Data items
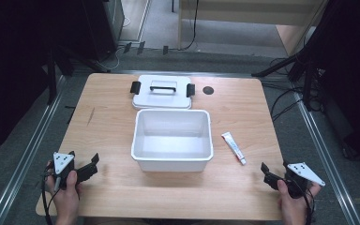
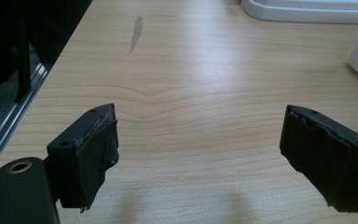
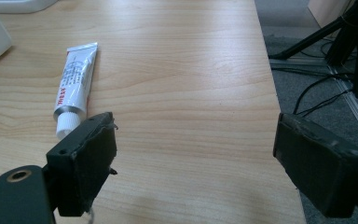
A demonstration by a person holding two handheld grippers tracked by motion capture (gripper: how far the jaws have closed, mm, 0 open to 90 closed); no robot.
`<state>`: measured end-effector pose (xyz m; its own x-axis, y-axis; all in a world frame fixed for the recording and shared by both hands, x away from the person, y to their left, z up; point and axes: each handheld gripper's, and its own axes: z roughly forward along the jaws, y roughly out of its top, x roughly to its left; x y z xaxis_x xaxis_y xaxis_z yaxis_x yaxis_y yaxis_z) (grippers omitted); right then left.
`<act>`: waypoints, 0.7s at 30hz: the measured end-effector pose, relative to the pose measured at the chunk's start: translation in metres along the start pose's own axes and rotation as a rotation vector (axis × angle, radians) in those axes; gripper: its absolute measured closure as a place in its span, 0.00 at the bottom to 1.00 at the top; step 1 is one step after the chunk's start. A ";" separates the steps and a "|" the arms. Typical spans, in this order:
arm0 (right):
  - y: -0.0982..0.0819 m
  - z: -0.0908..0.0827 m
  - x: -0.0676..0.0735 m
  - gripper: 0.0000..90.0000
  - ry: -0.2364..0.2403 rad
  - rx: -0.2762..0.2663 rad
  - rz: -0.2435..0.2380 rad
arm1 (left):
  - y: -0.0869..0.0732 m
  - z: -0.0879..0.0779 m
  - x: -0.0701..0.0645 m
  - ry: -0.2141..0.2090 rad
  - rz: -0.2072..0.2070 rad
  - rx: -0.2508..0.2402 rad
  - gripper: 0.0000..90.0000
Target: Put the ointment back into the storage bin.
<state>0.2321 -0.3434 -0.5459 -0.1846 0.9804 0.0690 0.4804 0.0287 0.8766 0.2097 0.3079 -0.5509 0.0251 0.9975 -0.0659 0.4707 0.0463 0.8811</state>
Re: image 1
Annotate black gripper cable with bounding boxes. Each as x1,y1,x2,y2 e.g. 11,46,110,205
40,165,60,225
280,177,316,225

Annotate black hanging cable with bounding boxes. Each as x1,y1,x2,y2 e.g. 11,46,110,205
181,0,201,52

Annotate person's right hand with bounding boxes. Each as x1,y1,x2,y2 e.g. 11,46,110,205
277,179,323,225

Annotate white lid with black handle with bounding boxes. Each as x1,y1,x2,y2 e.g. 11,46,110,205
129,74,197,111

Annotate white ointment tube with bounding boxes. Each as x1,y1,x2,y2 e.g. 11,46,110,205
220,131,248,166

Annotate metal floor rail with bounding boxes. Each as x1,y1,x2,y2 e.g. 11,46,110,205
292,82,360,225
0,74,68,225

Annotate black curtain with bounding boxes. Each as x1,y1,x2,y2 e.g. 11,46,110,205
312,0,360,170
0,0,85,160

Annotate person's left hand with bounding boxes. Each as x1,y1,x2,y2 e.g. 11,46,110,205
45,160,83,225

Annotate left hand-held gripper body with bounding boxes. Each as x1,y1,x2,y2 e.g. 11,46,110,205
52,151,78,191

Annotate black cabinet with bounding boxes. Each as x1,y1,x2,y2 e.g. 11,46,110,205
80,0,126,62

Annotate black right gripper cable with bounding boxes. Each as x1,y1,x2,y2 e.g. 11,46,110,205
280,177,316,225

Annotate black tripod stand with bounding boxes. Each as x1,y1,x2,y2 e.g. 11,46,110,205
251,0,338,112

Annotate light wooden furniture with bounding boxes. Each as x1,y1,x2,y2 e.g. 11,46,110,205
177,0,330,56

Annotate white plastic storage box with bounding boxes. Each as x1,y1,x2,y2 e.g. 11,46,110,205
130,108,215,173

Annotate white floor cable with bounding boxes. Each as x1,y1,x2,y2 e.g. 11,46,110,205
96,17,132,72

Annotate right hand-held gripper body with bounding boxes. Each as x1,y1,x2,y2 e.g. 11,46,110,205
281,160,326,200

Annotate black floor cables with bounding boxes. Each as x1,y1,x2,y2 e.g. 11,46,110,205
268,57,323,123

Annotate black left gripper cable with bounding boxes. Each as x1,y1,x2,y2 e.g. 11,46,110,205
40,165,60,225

...

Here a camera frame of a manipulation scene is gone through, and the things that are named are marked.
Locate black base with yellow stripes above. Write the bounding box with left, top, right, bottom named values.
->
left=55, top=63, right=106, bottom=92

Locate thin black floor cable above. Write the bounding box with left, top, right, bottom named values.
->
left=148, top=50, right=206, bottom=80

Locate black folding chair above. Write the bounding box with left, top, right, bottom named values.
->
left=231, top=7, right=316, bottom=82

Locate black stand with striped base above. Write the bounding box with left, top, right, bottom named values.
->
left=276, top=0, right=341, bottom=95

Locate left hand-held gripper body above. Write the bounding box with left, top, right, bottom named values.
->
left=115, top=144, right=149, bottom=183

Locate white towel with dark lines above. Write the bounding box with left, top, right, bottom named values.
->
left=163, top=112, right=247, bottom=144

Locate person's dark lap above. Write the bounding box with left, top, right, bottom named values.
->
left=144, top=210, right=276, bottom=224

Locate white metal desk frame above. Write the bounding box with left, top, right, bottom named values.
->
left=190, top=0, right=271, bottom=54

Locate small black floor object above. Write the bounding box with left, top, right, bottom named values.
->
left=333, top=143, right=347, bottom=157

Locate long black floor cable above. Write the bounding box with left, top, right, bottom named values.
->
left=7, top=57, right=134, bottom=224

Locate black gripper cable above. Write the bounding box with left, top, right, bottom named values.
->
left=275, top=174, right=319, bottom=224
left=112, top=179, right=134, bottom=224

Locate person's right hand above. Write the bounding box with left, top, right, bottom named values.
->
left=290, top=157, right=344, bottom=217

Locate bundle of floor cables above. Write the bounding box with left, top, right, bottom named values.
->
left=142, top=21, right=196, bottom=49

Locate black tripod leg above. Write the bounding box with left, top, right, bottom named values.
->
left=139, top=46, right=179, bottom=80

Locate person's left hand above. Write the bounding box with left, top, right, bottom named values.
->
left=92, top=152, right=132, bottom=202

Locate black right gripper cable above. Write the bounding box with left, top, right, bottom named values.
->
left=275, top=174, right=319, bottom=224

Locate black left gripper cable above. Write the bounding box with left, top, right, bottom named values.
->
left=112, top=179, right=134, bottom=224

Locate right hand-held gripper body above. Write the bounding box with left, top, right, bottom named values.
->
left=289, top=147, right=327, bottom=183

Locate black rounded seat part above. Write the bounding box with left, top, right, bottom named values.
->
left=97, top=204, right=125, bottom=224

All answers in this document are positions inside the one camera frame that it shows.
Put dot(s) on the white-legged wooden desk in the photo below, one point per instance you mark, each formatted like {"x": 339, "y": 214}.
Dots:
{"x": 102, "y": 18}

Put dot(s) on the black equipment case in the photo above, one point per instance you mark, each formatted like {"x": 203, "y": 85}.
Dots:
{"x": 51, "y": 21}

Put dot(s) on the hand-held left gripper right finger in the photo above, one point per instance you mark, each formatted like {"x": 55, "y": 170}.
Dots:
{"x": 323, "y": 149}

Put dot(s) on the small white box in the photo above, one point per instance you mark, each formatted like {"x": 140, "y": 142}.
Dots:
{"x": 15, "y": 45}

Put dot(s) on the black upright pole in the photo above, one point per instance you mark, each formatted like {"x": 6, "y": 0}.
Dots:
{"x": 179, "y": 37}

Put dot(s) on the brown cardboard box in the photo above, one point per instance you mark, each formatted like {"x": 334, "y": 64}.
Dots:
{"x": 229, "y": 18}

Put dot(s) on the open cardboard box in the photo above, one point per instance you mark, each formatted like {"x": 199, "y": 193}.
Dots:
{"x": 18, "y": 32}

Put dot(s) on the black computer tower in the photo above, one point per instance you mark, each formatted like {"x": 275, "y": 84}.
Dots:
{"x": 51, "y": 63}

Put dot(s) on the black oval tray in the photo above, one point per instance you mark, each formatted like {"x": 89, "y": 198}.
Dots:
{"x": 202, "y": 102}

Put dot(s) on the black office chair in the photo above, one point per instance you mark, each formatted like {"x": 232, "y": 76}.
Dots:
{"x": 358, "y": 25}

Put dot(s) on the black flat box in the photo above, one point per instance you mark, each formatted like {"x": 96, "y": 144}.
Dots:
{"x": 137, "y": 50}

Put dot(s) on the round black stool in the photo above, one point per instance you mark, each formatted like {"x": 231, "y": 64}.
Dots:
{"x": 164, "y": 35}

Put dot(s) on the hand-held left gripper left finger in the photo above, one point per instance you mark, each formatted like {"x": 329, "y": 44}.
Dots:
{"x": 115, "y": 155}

Task prompt:
Where a line of the records includes "measured", copy it.

Task answer:
`<state>`: measured end-effector pose (xyz m; its own x-axis, y-axis; all in a world frame fixed for the recording and shared by both hands, x away from the person, y to their left, z up; point and axes: each handheld gripper's, and its own axes: z roughly forward along the jaws, y roughly out of its top, x roughly to its left; x y z xaxis_x xaxis_y xaxis_z yaxis_x yaxis_y yaxis_z) (grippers omitted); right then left.
`<act>`: waypoints, 0.7s at 30hz: the measured end-effector pose, relative to the pose measured at the chunk's start: translation in metres along the start pose's own axes and rotation as a rotation vector (axis × angle, radians) in those axes; gripper: its absolute measured closure as a place in its span, 0.00 at the bottom to 1.00 at the top; step 1 is one step after the chunk's start. A ";" separates the steps and a "|" the arms. Typical spans, in this order:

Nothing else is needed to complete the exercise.